◆ Task statement ◆
Among the records, which lines include "light"? List them.

◆ Provided entries ◆
============
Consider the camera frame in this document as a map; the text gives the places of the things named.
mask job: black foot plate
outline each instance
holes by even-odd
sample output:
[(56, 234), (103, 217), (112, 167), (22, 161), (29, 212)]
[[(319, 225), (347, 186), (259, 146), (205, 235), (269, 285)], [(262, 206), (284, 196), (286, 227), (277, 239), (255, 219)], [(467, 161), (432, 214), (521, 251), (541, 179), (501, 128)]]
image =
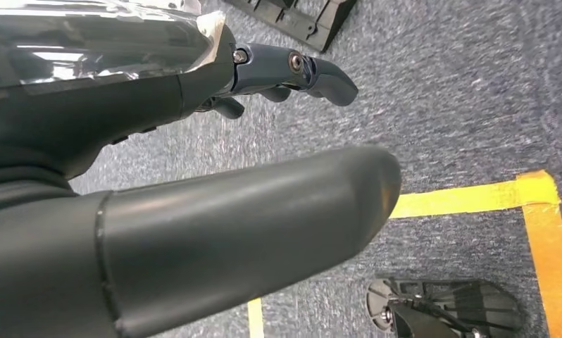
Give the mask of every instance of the black foot plate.
[(482, 280), (382, 278), (368, 287), (368, 315), (398, 338), (506, 338), (523, 325), (517, 301)]

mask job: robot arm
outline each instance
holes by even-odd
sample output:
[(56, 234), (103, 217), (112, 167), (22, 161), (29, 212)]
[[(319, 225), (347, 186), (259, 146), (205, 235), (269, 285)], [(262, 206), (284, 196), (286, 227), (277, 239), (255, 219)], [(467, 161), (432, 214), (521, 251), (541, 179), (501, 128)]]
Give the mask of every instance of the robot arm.
[[(376, 147), (78, 196), (67, 180), (83, 174), (103, 146), (129, 134), (195, 111), (239, 117), (243, 110), (232, 98), (236, 95), (260, 93), (282, 101), (289, 90), (297, 90), (345, 106), (357, 88), (327, 61), (291, 49), (236, 43), (226, 27), (214, 61), (191, 72), (122, 82), (112, 81), (115, 75), (31, 83), (43, 72), (54, 74), (55, 63), (26, 54), (35, 45), (30, 37), (77, 41), (68, 48), (89, 55), (100, 46), (109, 57), (102, 63), (92, 59), (91, 65), (99, 67), (93, 72), (129, 73), (114, 61), (121, 60), (118, 51), (106, 53), (109, 46), (95, 41), (97, 25), (119, 32), (117, 41), (136, 41), (136, 50), (154, 44), (142, 41), (140, 32), (155, 26), (131, 16), (45, 13), (4, 20), (20, 10), (0, 11), (0, 337), (148, 337), (351, 258), (394, 208), (399, 165)], [(122, 23), (137, 34), (127, 35)], [(175, 21), (160, 24), (159, 31), (168, 32)], [(198, 30), (185, 32), (186, 41), (197, 42), (191, 46), (202, 48)], [(27, 44), (18, 41), (25, 47), (16, 49), (16, 60), (28, 62), (28, 68), (8, 57), (15, 38), (27, 39)], [(147, 60), (142, 69), (149, 72), (165, 62)]]

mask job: yellow tape
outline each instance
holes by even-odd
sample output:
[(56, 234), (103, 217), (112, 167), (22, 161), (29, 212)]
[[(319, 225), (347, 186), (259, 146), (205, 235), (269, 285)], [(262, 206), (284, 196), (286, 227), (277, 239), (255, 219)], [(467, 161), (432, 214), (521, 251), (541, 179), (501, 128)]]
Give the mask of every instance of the yellow tape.
[(545, 172), (518, 176), (522, 211), (551, 337), (562, 337), (562, 218), (559, 205), (539, 204), (540, 196), (558, 201), (555, 182)]
[(260, 298), (248, 302), (248, 325), (250, 338), (264, 338), (264, 323)]
[[(522, 207), (551, 337), (562, 337), (562, 219), (553, 178), (545, 171), (517, 180), (399, 197), (391, 218), (479, 213)], [(260, 299), (248, 303), (251, 338), (263, 338)]]
[(515, 181), (401, 195), (391, 218), (480, 213), (529, 204), (558, 204), (556, 191), (553, 193), (552, 189), (545, 189), (551, 182), (549, 174), (540, 171)]

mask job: black bracket
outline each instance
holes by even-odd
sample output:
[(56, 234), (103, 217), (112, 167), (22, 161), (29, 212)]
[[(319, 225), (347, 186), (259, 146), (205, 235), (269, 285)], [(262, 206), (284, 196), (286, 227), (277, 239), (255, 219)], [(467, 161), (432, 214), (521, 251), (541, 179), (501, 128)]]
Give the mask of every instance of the black bracket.
[(356, 0), (327, 0), (312, 17), (296, 9), (298, 0), (223, 0), (281, 32), (324, 52)]

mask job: plastic wrap
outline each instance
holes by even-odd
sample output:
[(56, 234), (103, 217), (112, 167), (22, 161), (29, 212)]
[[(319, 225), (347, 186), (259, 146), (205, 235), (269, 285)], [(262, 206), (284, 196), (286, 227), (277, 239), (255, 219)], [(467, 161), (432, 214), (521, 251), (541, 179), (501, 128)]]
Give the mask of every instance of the plastic wrap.
[[(189, 6), (199, 13), (196, 3)], [(0, 0), (0, 89), (24, 85), (42, 94), (183, 74), (213, 62), (224, 14), (178, 9), (110, 0)]]

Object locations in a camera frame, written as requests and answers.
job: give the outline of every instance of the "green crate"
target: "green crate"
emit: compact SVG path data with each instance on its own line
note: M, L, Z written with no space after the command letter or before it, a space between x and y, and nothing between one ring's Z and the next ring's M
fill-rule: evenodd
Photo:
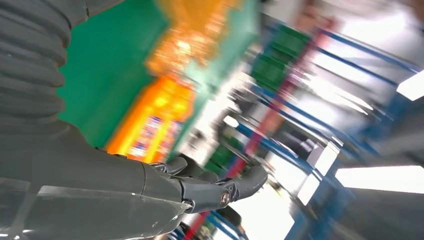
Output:
M271 48L274 51L297 58L302 53L309 38L308 35L296 31L293 28L282 26L272 41Z
M256 80L259 87L277 90L286 75L286 68L287 64L262 55L250 75Z

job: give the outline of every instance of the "gray robot arm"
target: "gray robot arm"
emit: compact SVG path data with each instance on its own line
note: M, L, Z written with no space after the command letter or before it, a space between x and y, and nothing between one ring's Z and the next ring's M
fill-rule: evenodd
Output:
M57 118L71 29L120 0L0 0L0 240L134 240L172 231L183 213L225 207L265 182L175 175L91 147Z

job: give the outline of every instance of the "fluorescent light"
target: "fluorescent light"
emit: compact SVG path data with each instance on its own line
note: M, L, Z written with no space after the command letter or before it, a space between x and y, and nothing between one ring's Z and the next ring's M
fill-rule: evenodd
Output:
M333 84L329 83L326 80L323 80L319 77L312 76L309 74L306 74L306 76L309 78L309 80L304 80L303 82L306 85L308 85L311 89L313 89L313 91L319 97L323 98L324 100L328 102L331 102L337 105L345 105L365 115L368 115L368 114L356 104L364 106L370 110L373 109L370 105L368 105L362 99L356 96L353 96L352 94L334 86Z
M346 188L424 194L421 166L343 168L335 177Z
M302 188L297 194L297 197L300 199L303 205L306 206L309 203L309 200L311 200L319 185L320 181L318 181L314 175L310 174L307 176Z
M329 141L328 145L324 148L318 160L316 161L315 168L323 176L325 176L333 165L339 153L340 150L332 142Z
M399 84L396 92L414 101L424 96L423 83L424 71L421 71Z
M234 117L229 115L224 118L224 122L233 128L237 128L239 126L239 122Z

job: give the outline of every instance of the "blue metal rack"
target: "blue metal rack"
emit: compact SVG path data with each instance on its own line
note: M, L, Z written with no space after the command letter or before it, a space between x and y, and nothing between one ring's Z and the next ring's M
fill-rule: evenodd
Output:
M416 74L418 72L420 72L422 70L421 67L415 66L411 63L408 63L406 61L403 61L401 59L396 59L393 56L381 53L378 50L375 50L373 48L367 47L367 46L363 46L357 42L355 42L354 40L350 40L346 37L343 37L341 35L332 33L332 32L328 32L328 31L324 31L325 35L327 35L328 37L341 42L343 44L346 44L350 47L353 47L359 51L365 52L367 54L370 54L374 57L377 57L389 64L392 64L394 66L397 66L401 69L407 70L412 74ZM335 60L340 61L341 63L344 63L350 67L353 67L363 73L366 73L372 77L374 77L377 80L380 80L390 86L393 87L397 87L398 84L395 83L393 80L388 79L387 77L381 76L369 69L366 69L365 67L361 66L360 64L354 63L348 59L342 58L332 52L329 52L325 49L322 48L318 48L317 49L318 52L329 56ZM292 115L284 112L282 109L275 109L276 111L279 112L279 114L281 116L283 116L284 118L286 118L287 120L289 120L290 122L293 122L295 124L297 124L298 126L301 126L302 128L322 137L323 139L325 139L326 141L329 142L333 142L334 144L338 144L337 141L334 141L332 139L332 137L336 137L337 139L341 140L344 143L350 143L350 145L354 146L356 149L352 149L349 148L346 144L344 144L344 146L342 147L341 145L338 145L341 148L341 153L347 155L347 156L351 156L353 158L356 159L361 159L361 153L365 152L365 153L370 153L372 155L378 155L378 152L373 149L367 142L365 141L360 141L356 138L356 136L347 134L345 132L342 132L338 129L335 129L334 127L326 124L325 122L321 121L320 119L317 119L316 117L310 115L309 113L301 110L300 108L296 107L295 105L284 101L283 99L279 99L277 96L275 96L274 93L269 92L265 89L262 89L258 86L255 86L252 88L252 91L254 93L256 93L260 99L259 101L262 104L265 104L267 106L269 106L270 108L275 108L275 106L273 105L273 100L276 100L279 103L283 103L284 106L288 109L290 109L291 111L294 111L295 113L313 121L314 123L316 123L317 125L321 126L322 128L326 129L326 132L323 132L320 129L314 128L310 125L307 125L305 123L303 123L302 121L300 121L299 119L293 117ZM397 94L394 99L391 101L391 103L387 106L383 107L383 110L385 111L385 116L386 117L382 117L381 122L376 123L376 124L371 124L370 126L368 126L366 128L366 130L360 132L360 134L362 134L362 136L366 136L369 137L370 139L376 139L378 137L381 137L384 135L386 129L389 128L389 126L393 123L393 120L396 118L399 118L402 115L403 109L405 108L405 106L409 103L408 100L406 100L406 98L404 98L403 96L401 96L400 94ZM240 124L237 128L236 128L240 133L242 133L245 136L250 136L255 130L254 129L250 129L248 126L244 125L244 124ZM305 173L307 174L314 174L314 173L318 173L319 171L314 169L312 166L310 166L308 163L306 163L306 161L304 161L303 159L299 159L297 156L293 155L290 151L288 151L287 149L285 149L284 147L280 146L278 143L274 142L272 139L267 139L264 138L261 140L260 142L261 146L265 147L266 149L268 149L269 151L271 151L272 153L282 157L283 159L285 159L286 161L292 163L293 165L295 165L296 167L298 167L299 169L303 170ZM319 179L321 181L322 185L328 185L328 186L332 186L333 188L336 189L336 194L334 197L332 197L330 199L330 204L326 211L325 214L323 214L321 216L321 218L315 222L312 223L312 231L313 234L308 236L308 239L314 239L314 240L324 240L327 239L329 232L331 231L331 226L329 224L331 219L337 219L343 212L344 207L347 205L350 196L350 192L345 189L340 183L339 181L335 178L335 173L338 169L338 164L340 164L338 162L338 160L335 161L335 163L333 164L333 167L328 171L328 173L326 174L325 177L318 176L317 179ZM320 190L318 188L317 192L315 192L315 196L320 195ZM299 238L299 230L302 228L301 226L304 225L307 221L308 218L305 217L305 215L302 212L297 213L294 216L295 219L295 225L292 227L291 231L289 232L289 234L286 236L286 240L292 240L292 239L302 239Z

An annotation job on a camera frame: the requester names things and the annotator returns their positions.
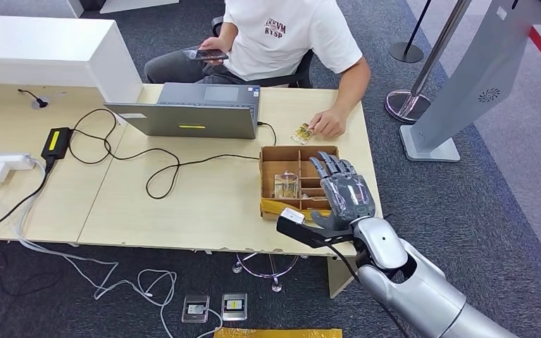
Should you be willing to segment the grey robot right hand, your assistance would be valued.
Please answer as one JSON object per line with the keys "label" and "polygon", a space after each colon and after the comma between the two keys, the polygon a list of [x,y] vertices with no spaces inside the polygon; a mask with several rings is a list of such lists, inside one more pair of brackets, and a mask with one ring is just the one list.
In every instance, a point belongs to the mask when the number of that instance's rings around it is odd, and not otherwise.
{"label": "grey robot right hand", "polygon": [[362,175],[344,158],[324,151],[309,158],[320,176],[320,184],[330,206],[330,215],[312,211],[312,220],[327,230],[346,230],[354,221],[375,216],[376,207]]}

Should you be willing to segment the person's right hand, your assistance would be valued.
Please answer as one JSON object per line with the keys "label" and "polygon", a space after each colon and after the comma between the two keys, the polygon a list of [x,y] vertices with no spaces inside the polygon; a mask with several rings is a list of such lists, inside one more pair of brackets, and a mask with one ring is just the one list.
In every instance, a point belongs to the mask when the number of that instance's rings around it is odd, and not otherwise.
{"label": "person's right hand", "polygon": [[221,37],[209,37],[200,44],[199,50],[218,49],[226,54],[231,50],[231,46],[231,40],[227,40]]}

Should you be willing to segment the person's left hand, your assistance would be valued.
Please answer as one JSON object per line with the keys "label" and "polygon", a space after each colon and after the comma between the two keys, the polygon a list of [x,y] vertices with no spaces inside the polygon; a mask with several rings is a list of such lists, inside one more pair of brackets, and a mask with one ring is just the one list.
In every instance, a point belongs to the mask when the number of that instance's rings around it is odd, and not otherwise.
{"label": "person's left hand", "polygon": [[315,114],[309,123],[309,129],[314,135],[324,138],[339,137],[347,128],[348,113],[340,109],[331,108]]}

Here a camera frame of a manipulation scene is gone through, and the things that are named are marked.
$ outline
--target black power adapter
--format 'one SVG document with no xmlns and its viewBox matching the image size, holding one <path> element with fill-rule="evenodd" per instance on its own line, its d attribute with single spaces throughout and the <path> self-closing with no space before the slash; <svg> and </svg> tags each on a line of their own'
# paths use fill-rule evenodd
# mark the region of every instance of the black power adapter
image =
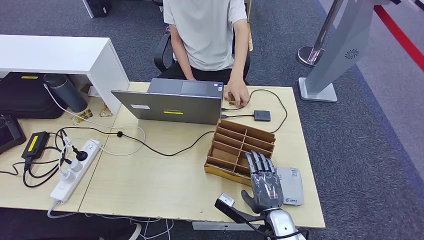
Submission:
<svg viewBox="0 0 424 240">
<path fill-rule="evenodd" d="M 24 171 L 30 168 L 31 162 L 34 159 L 39 159 L 41 157 L 48 140 L 49 134 L 46 131 L 36 132 L 31 135 L 21 156 L 25 159 Z"/>
</svg>

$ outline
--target robotic hand
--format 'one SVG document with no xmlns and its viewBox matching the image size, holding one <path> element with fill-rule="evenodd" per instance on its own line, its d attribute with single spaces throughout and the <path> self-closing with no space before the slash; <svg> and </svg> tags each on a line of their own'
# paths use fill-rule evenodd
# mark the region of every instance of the robotic hand
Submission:
<svg viewBox="0 0 424 240">
<path fill-rule="evenodd" d="M 245 156 L 249 165 L 253 197 L 245 190 L 241 191 L 241 196 L 252 211 L 260 215 L 252 216 L 235 209 L 234 199 L 225 193 L 216 200 L 215 207 L 236 223 L 246 223 L 264 235 L 265 239 L 299 240 L 301 232 L 306 232 L 305 238 L 308 239 L 309 232 L 297 231 L 290 214 L 281 209 L 284 200 L 283 189 L 273 162 L 255 151 L 247 152 Z M 256 221 L 264 221 L 265 225 L 257 229 L 250 224 Z"/>
<path fill-rule="evenodd" d="M 283 189 L 276 174 L 273 162 L 262 153 L 251 151 L 245 154 L 249 164 L 250 181 L 253 197 L 245 190 L 241 197 L 256 214 L 269 209 L 280 208 L 283 205 Z"/>
</svg>

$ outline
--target electrical outlet
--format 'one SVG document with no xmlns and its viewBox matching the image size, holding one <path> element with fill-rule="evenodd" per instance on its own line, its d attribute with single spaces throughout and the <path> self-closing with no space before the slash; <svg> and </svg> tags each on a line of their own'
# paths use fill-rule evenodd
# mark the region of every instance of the electrical outlet
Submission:
<svg viewBox="0 0 424 240">
<path fill-rule="evenodd" d="M 66 202 L 69 199 L 71 194 L 74 192 L 75 188 L 80 183 L 84 174 L 87 172 L 87 169 L 90 167 L 93 160 L 96 158 L 97 154 L 100 151 L 100 147 L 94 144 L 93 142 L 101 146 L 99 141 L 88 140 L 84 144 L 84 146 L 81 149 L 79 149 L 80 151 L 87 152 L 88 154 L 87 159 L 85 159 L 84 161 L 80 161 L 80 163 L 82 164 L 82 168 L 81 169 L 79 167 L 75 168 L 75 169 L 78 169 L 78 171 L 75 171 L 69 168 L 66 171 L 64 171 L 68 175 L 74 175 L 75 178 L 74 179 L 65 178 L 65 179 L 59 180 L 57 185 L 54 187 L 53 191 L 50 193 L 50 197 L 60 200 L 62 202 Z"/>
</svg>

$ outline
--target human hand
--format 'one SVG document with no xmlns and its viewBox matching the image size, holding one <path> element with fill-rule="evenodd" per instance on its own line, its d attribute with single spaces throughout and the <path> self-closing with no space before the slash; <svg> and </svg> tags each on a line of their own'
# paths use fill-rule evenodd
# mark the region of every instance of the human hand
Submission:
<svg viewBox="0 0 424 240">
<path fill-rule="evenodd" d="M 236 107 L 239 107 L 240 105 L 246 106 L 246 104 L 248 104 L 249 91 L 242 76 L 230 76 L 228 85 L 224 89 L 225 100 L 230 100 L 230 94 L 234 96 Z"/>
</svg>

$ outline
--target thermos bottle
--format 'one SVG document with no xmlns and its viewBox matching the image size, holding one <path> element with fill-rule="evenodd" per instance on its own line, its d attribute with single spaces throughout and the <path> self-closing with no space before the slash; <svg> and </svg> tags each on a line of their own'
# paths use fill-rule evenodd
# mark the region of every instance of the thermos bottle
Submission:
<svg viewBox="0 0 424 240">
<path fill-rule="evenodd" d="M 47 73 L 44 82 L 74 112 L 79 113 L 87 108 L 87 102 L 65 74 Z"/>
</svg>

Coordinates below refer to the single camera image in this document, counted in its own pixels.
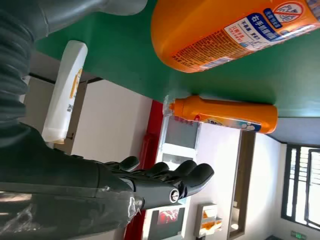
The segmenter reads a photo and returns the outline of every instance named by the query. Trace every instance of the green surface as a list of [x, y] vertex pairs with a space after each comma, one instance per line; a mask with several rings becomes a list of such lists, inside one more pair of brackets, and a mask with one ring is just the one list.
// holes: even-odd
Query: green surface
[[85, 42], [85, 71], [160, 102], [189, 93], [275, 104], [280, 117], [320, 117], [320, 29], [205, 72], [183, 73], [154, 52], [150, 23], [155, 4], [149, 0], [134, 16], [94, 13], [36, 47], [60, 60], [69, 40]]

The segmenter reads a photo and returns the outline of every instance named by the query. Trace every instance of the white plastic bottle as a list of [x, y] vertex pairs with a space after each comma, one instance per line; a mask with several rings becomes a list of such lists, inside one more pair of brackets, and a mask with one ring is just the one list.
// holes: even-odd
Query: white plastic bottle
[[71, 40], [66, 45], [42, 131], [45, 142], [64, 143], [88, 52], [83, 42]]

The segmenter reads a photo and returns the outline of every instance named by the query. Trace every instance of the orange detergent bottle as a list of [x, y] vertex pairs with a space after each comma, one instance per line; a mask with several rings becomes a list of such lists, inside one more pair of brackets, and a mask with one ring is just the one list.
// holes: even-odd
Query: orange detergent bottle
[[151, 37], [165, 64], [194, 73], [315, 30], [319, 21], [320, 0], [158, 0]]
[[269, 134], [277, 126], [277, 108], [270, 104], [205, 100], [199, 96], [176, 99], [174, 116], [189, 121]]

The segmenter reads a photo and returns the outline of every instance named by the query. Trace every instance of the plastic wrap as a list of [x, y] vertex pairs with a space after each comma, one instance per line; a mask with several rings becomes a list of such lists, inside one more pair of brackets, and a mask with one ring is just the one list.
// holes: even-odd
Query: plastic wrap
[[133, 192], [107, 186], [0, 183], [0, 190], [2, 240], [63, 240], [123, 228], [143, 202]]

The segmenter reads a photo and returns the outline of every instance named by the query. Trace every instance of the window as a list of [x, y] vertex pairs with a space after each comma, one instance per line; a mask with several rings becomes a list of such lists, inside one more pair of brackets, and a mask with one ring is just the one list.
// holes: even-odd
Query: window
[[288, 145], [283, 219], [320, 231], [320, 148]]

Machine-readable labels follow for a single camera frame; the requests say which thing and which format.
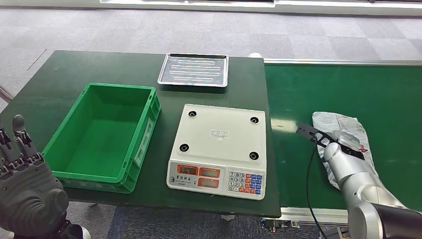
============
◆ Worked solution ◆
job: give the outline of every instance of the "fluorescent light"
target: "fluorescent light"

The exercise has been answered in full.